Over the past few months, we’ve heard growing speculation about the coming “crash” in the clean-tech sector.  Wired published a widely-read piece, “Why the Clean Tech Boom Went Bust,” The New Republic attempted to write Secretary Chu’s obituary, and some analysts expressed understandable concern about the depletion of Recovery Act funds and expiring tax credits.

Now the data is in, and it’s telling a much different story.  Last year, VC investment in U.S. clean-tech companies reached a record high of $4.3 billion, according to PricewaterhouseCoopers and the National Venture Capital Association, and total global investment in clean energy reached a record $260 billion, according to Bloomberg New Energy Finance.  And despite bankruptcies like Solyndra and Evergreen Solar, the U.S. reclaimed the top spot for global clean energy investment, attracting $56 billion compared to $47.4 billion by China.

For the full story, see Walter Frick’s latest in BostInno, “There is No Cleantech Venture Bust, Sorry Wired,” and ongoing analysis from The Cleantech Group.

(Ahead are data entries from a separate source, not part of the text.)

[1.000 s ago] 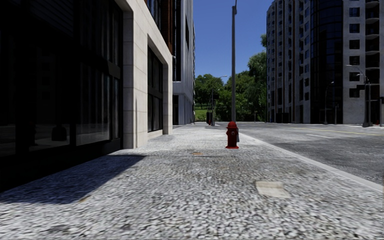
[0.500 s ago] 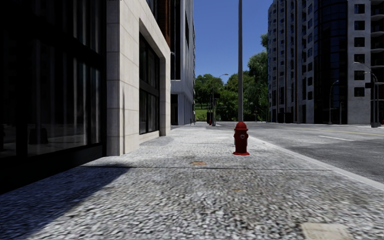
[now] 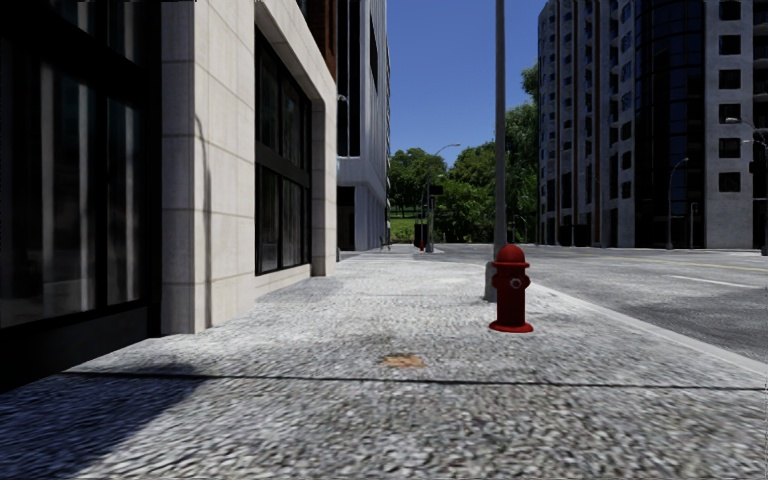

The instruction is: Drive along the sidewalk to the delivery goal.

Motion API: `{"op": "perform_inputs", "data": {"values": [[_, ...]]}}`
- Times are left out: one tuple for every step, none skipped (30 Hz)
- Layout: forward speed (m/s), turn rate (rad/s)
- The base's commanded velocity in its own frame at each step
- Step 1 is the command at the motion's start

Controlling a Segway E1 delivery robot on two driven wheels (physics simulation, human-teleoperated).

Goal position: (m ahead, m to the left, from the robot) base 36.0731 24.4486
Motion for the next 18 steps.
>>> {"op": "perform_inputs", "data": {"values": [[2.00,0.00],[2.00,0.00],[2.00,0.00],[2.00,0.00],[2.00,0.00],[2.00,0.00],[2.00,0.00],[2.00,0.00],[2.00,0.00],[2.00,0.00],[2.00,0.00],[2.00,0.00],[2.00,0.00],[2.00,0.00],[2.00,0.00],[2.00,0.00],[2.00,0.00],[2.00,0.00]]}}
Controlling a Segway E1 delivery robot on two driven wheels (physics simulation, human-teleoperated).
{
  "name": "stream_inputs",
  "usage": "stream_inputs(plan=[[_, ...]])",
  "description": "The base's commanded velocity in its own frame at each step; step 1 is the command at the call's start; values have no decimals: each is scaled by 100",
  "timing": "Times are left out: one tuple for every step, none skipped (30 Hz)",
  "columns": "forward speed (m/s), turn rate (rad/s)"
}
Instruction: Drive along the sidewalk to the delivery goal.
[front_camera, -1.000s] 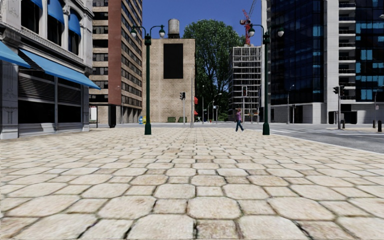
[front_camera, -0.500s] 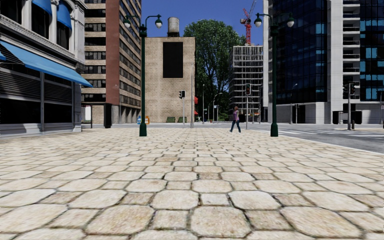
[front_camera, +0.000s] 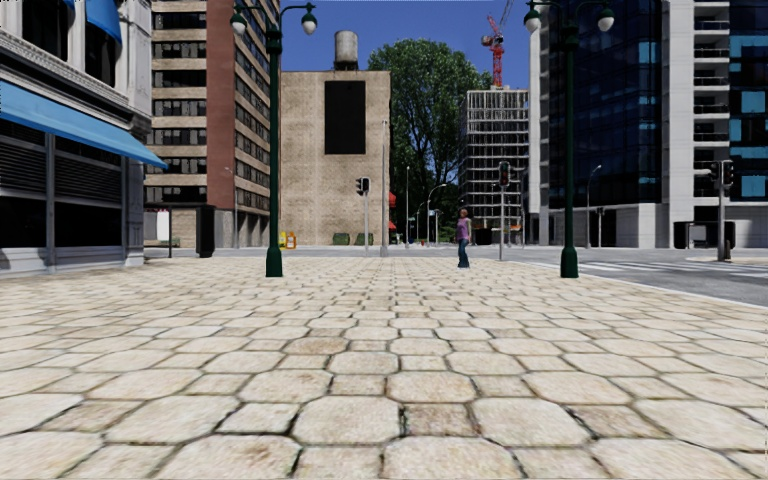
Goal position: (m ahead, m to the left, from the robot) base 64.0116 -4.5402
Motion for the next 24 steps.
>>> stream_inputs(plan=[[200, 0], [200, 0], [200, 0], [200, 0], [200, 0], [200, 0], [200, 0], [200, 0], [200, 0], [200, 0], [200, 0], [200, 0], [200, 0], [200, 0], [200, 0], [200, 0], [200, 0], [200, 0], [200, 0], [200, 0], [200, 0], [200, 0], [200, 0], [200, 0]])
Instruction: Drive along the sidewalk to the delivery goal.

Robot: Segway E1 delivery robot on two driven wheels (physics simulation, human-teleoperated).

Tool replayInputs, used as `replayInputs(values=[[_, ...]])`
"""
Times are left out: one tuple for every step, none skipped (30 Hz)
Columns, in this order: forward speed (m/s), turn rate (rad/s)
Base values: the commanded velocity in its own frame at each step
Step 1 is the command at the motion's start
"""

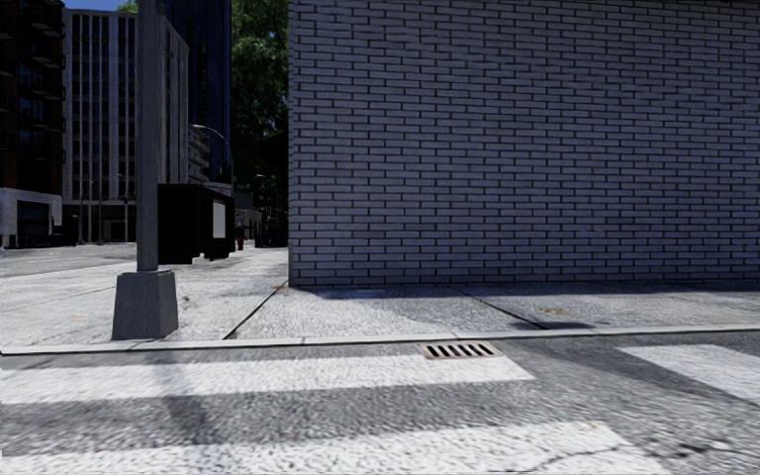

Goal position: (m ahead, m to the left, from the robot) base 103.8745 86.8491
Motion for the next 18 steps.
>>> replayInputs(values=[[1.11,0.29],[1.12,0.29],[1.12,0.29],[1.13,0.29],[1.13,0.29],[1.13,0.29],[1.14,0.29],[1.14,0.29],[1.18,0.29],[1.26,0.29],[1.29,0.29],[1.29,0.29],[1.31,0.29],[1.31,0.29],[1.31,0.29],[1.31,0.29],[1.31,0.29],[1.31,0.29]])
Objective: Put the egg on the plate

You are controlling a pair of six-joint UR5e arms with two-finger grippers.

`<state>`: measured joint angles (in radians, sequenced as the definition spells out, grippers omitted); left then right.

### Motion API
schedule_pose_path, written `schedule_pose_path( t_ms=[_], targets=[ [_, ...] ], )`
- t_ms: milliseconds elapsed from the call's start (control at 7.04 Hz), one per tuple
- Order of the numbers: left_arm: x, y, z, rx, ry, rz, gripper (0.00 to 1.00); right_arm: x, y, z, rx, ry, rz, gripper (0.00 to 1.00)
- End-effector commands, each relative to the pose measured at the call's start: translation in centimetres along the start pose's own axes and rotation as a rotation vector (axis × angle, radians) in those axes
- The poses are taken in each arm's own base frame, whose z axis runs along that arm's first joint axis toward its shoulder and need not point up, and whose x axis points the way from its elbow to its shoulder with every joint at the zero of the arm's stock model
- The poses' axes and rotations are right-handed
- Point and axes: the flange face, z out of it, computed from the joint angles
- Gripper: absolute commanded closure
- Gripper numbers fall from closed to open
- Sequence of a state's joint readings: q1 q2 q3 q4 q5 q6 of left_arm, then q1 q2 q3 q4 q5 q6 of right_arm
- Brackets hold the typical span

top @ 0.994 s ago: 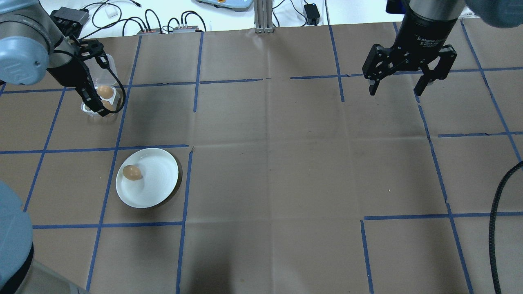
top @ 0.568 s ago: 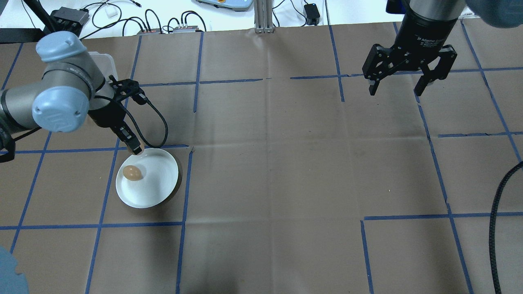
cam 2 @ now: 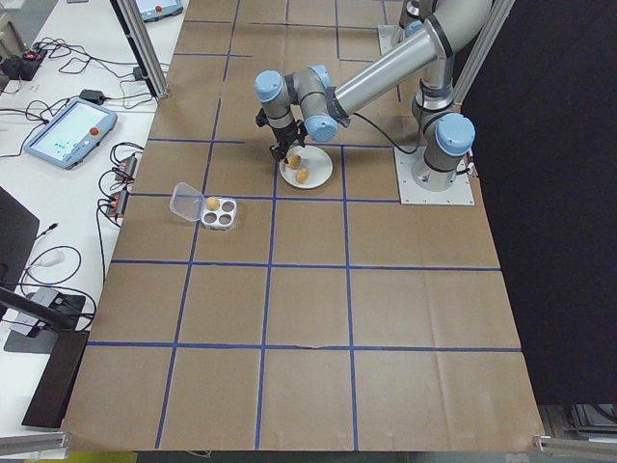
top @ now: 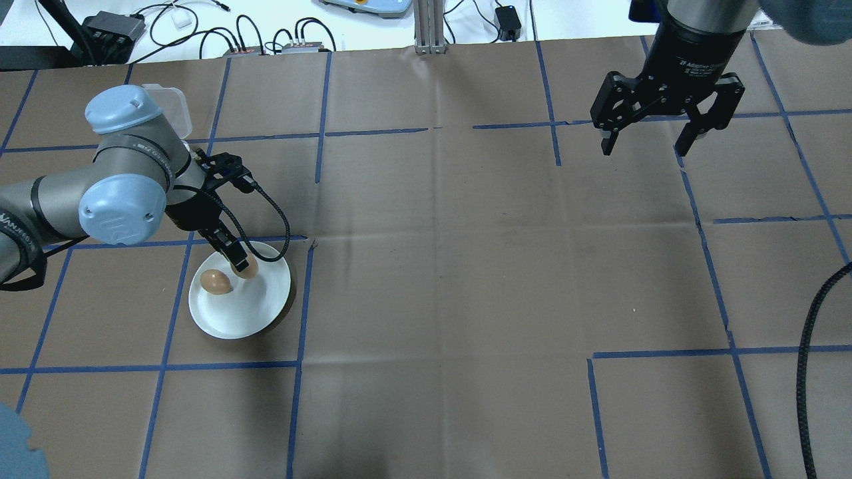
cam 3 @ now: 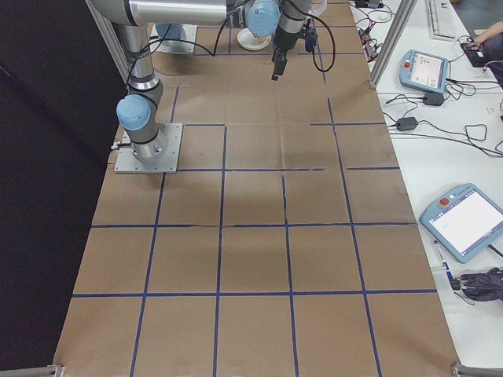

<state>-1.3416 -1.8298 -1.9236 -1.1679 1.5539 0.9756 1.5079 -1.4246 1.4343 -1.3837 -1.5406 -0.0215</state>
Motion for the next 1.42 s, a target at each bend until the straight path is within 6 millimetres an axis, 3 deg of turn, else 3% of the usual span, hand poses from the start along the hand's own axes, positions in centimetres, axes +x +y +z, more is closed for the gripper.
schedule_pose_path(
  t_ms=[0, 142, 284, 426, 710, 994, 1278],
  targets=[
    [-1.3, 0.2, -2.6, 0.053, -0.066, -0.055, 0.03, 0.0, 0.0, 0.0, 0.0, 0.001, 0.0, 0.0],
    [-3.6, 0.4, -5.0, 0.098, -0.128, -0.108, 0.03, 0.0, 0.0, 0.0, -0.001, 0.0, 0.0, 0.0],
    [-6.9, 1.6, -7.0, 0.138, -0.149, -0.28, 0.03, 0.0, 0.0, 0.1, -0.001, 0.0, 0.0, 0.0],
    [-10.0, 3.0, -7.5, 0.16, -0.146, -0.411, 0.03, 0.0, 0.0, 0.0, 0.0, 0.001, 0.0, 0.0],
    [-17.4, 2.3, -6.5, 0.183, -0.14, -0.544, 0.03, 0.0, 0.0, 0.0, 0.0, 0.001, 0.0, 0.0],
    [-24.8, -1.2, -5.3, 0.222, -0.128, -0.605, 0.03, 0.0, 0.0, 0.0, 0.0, 0.0, 0.0, 0.0],
    [-26.6, -2.1, -4.3, 0.219, -0.117, -0.65, 0.03, 0.0, 0.0, 0.0, 0.0, 0.0, 0.0, 0.0]
  ],
)
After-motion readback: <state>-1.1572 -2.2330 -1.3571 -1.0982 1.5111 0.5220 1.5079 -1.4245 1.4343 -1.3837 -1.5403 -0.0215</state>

Some advocates and pundits hoped the “clean-tech crash” story would serve as a productive wake-up call to ramp up federal investments and reform existing subsidies.  Unfortunately, it has had the opposite effect, pouring more fuel on the Solyndra firestorm, creating misguided perceptions of clean energy as a “failed” industry unworthy of public support, and encouraging some fossil fuel-backed groups to invest millions of dollars in anti-cleantech campaign ads.

Does the federal government need to further optimize its investments in the sector?  Absolutely.  But the time has come to bust the “clean-tech crash” myth and tell the public the truth: the clean energy industry is experiencing robust growth, and with strengthened public-private partnerships to further unleash our innovative and manufacturing capacity, the U.S. is positioned to lead the world in this multi-trillion dollar market opportunity.